CGT : Assez de manœuvres, le Comité Confédéral National doit prendre la main!

Publié le par FSC

En attendant que s'ouvre enfin en grand dans une totale transparence et dans la loyauté un débat de fonds sur les orientations de la CGT en rapport avec les décisions prises au début des années 90 et pour l'avenir nous tenons à souligner dans l'immédiat plusieurs points :

1. des profondeurs de la CGT, en raison de la gravité de la situation, monte et s'exprime un sentiment d'inquiétude et de colère, en même temps que l'exigence de mesures exceptionnelles en rapport avec cette gravité.

2. L'usage fait de cette situation par les ennemis des travailleurs, les médias dominants visant à faire passer au second rang des forces syndicales la CGT à l'occasion des élections du 4 décembre dans la fonction publique semble avoir été mis en échec.
C'est un très grand motif de satisfaction!
Il s'agissait de placer au premier plan les syndicats ouvertement réformistes et la CFDT en particulier pour pouvoir proclamer urbi et orbi que les salariés français plébiscitaient le syndicalisme de collaboration en lieu et place du syndicalisme de combat auquel la CGT est identifiée grâce au travail inlassable de ses militants de terrain et de ses structures de base, malgré les dérives constatées au sommet.

3. Dans ce contexte les décisions et la déclaration du bureau confédéral du vendredi 5 novembre (cf. ci-après) ne correspondent pas à la situation.
Proposition est faite de réunir avant le 16 décembre "des secrétaires généraux des organisations".

Le flou de l'expression recouvre une manœuvre : il s'agit de contourner le CCN qui statutairement est le seul organe souverain entre deux congrès afin de s'engager dans des arrangements, des combines et des tractations avec certaines fédérations et certaines Unions départementales, dans le dos des adhérents.

NON, la situation, sa gravité exige que les décisions de sortie de cette mauvaise passe soient prises en toute transparence et que compte soit rendu à l'ensemble de la CGT dans le respect des statuts et des prérogatives des structures, en particulier du CCN!

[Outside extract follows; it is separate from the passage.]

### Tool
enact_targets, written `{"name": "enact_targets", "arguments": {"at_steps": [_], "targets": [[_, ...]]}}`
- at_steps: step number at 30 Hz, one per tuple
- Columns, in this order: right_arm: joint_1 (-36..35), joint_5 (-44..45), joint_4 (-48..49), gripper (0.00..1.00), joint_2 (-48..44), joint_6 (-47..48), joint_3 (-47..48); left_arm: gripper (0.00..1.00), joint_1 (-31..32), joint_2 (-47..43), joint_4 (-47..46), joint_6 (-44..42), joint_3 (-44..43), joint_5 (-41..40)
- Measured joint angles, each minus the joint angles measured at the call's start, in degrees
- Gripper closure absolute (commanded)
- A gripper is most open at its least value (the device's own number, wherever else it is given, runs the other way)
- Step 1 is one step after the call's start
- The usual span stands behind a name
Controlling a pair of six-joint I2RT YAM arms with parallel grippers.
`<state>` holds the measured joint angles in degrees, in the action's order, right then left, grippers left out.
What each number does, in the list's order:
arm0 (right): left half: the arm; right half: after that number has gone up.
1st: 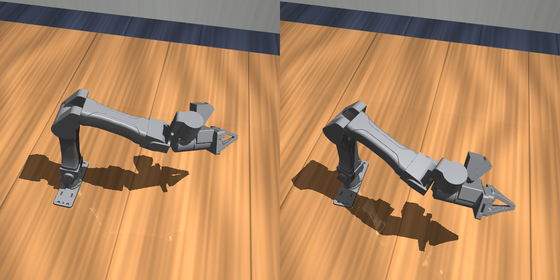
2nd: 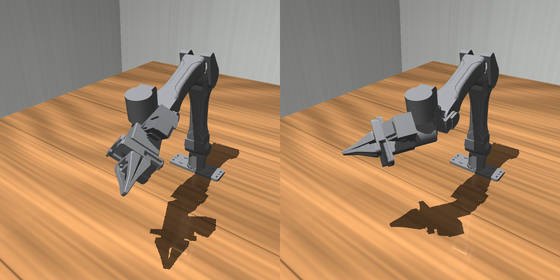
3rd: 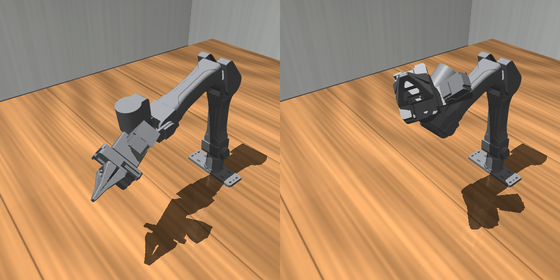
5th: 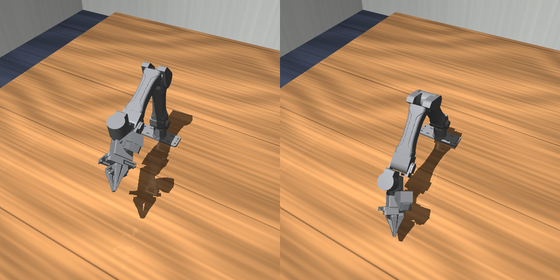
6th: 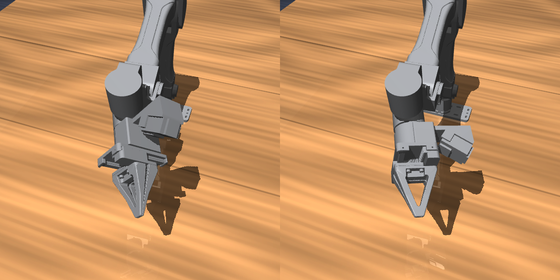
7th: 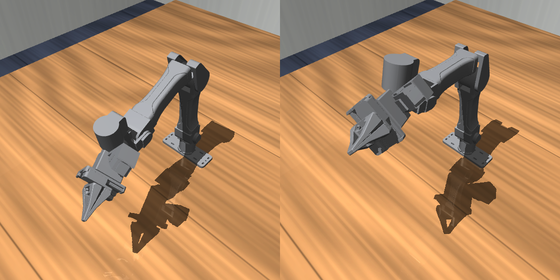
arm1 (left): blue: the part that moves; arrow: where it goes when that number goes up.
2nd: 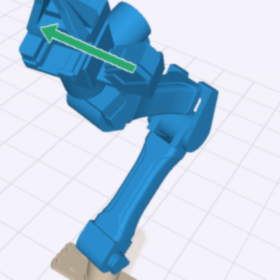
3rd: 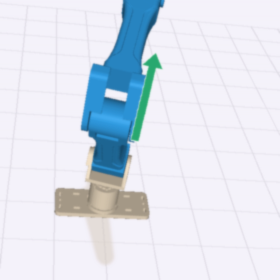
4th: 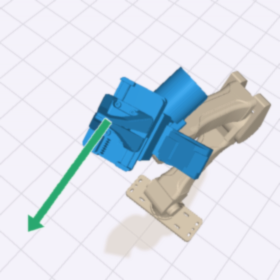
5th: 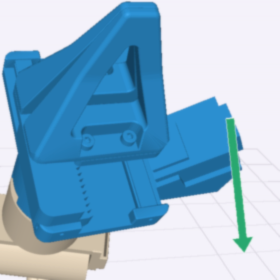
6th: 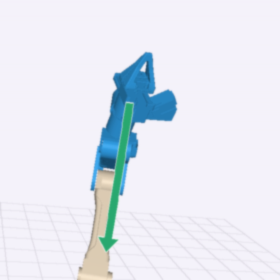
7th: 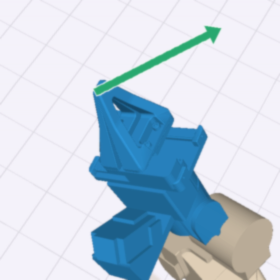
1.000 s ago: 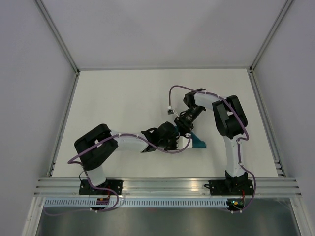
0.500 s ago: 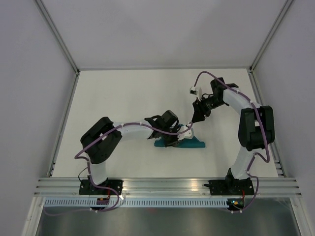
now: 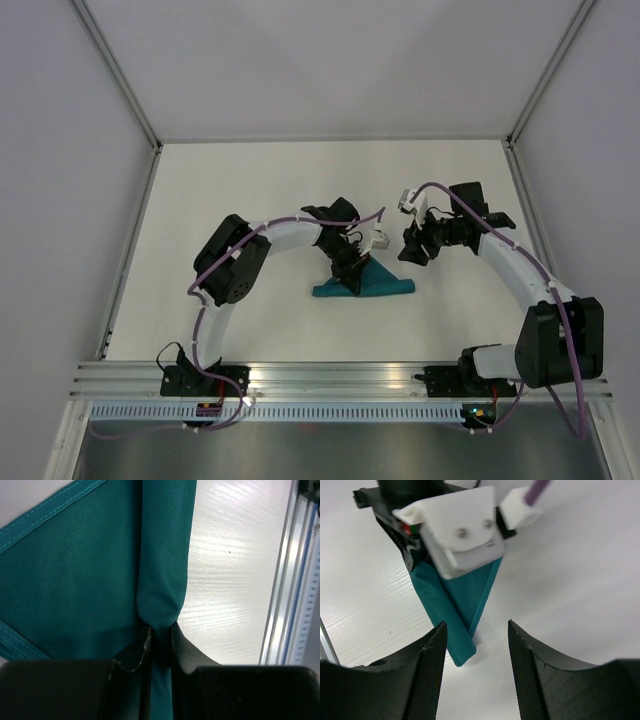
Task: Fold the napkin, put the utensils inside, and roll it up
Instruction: Roll the napkin at the center of the board.
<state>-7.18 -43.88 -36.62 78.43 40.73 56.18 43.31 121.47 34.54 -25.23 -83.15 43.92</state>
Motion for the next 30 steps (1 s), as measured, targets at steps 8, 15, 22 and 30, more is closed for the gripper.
{"name": "enact_targets", "arguments": {"at_steps": [8, 15, 22, 30], "targets": [[-19.3, 14.9, 11.6, 0.41, -7.7, 0.7, -10.4, 0.97, -3.1, 6.5, 9.1, 2.3, -7.3, 6.3], [-32.8, 27.3, 19.5, 0.40, -2.2, 2.5, -15.4, 0.97, -4.4, 9.9, 14.2, 3.5, -11.1, 9.1], [-38.1, 34.2, 25.5, 0.40, 2.7, 4.1, -17.4, 0.96, -5.3, 11.1, 17.6, 3.6, -11.8, 10.1], [-39.6, 36.8, 28.1, 0.46, 5.2, 5.0, -17.6, 0.91, -5.7, 12.2, 20.2, 3.5, -12.6, 11.0]]}}
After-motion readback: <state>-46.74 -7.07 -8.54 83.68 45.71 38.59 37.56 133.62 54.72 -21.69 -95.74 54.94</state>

C'est une question d'éthique et c'est une question de démocratie!!


Les statuts de la CGT autorisent le tiers de ses adhérents à convoquer une réunion extraordinaire de cet organe.

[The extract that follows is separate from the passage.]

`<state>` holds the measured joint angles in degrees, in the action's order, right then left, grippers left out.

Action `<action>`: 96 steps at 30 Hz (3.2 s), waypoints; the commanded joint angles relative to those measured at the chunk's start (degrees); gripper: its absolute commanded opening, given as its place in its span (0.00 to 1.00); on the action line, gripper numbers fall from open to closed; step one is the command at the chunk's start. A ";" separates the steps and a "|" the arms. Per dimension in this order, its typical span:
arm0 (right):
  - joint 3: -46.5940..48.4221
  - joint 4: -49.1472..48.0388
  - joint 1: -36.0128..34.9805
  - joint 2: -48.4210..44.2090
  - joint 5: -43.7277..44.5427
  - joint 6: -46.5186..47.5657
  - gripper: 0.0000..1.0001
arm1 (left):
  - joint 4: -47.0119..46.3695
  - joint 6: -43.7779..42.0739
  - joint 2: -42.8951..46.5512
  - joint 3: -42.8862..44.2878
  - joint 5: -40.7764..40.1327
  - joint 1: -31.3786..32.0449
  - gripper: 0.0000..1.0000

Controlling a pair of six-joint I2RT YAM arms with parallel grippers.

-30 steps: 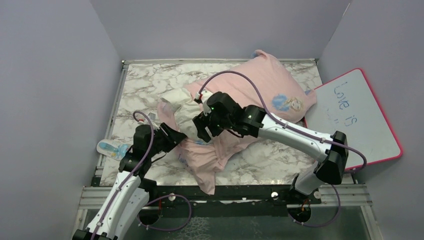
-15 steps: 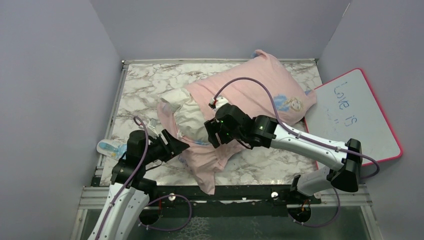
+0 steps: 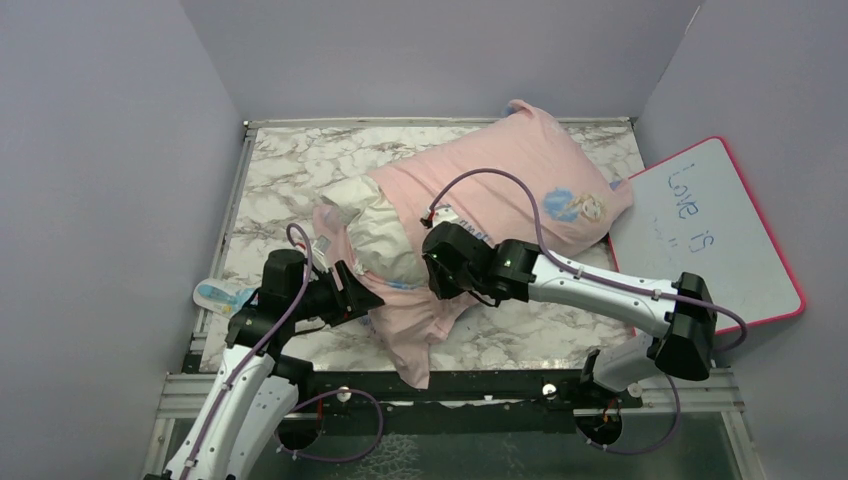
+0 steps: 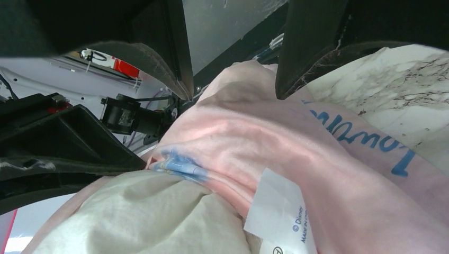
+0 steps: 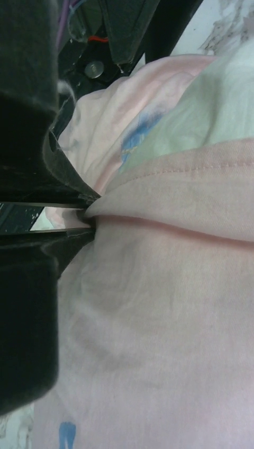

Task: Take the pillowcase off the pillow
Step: Remove the pillow from the pillowcase.

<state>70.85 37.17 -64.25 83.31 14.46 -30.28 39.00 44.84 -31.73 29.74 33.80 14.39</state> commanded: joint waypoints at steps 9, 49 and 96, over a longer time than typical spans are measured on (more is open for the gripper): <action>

Aux membres du CCN de prendre donc leurs responsabilités face aux manœuvres de la direction confédérale.

Le Front Syndical de Classe

7 décembre 2014

_______________________________

Communiqué du Bureau confédéral

Préparation de la Commission exécutive du 9 décembre

Le Bureau confédéral de la CGT, comme prévu, s’est réuni ce matin.

En toutes responsabilités, il a débattu de toutes les questions soulevées par la situation vécue par la CGT et a préparé la réunion de la Commission exécutive confédérale du 9 décembre.

Comme nous l’avons annoncé aux organisations, la transparence complète sera donnée sur l’ensemble des sujets. La CE confédérale entendra le rapport d’étape de la Commission financière de contrôle et le Bureau confédéral fera des propositions pour améliorer les procédures financières dans la CGT.

Il proposera la tenue, avant le 16 décembre, d’une réunion des secrétaires généraux des organisations pour permettre le débat le plus large dans la CGT.

Contrairement à ce qui circule dans certains médias, aucun membre du Bureau confédéral n’a demandé la démission de Thierry LEPAON.

La CGT est une organisation avec des règles de vie et de fonctionnement démocratiques. Elle décide de ses choix dans le respect de ses statuts et non pas sous les pressions médiatiques.

La CGT, première organisation syndicale du pays, forte de ses centaines de milliers d’adhérents, reste mobilisée au service du progrès social et du rassemblement large des salariés.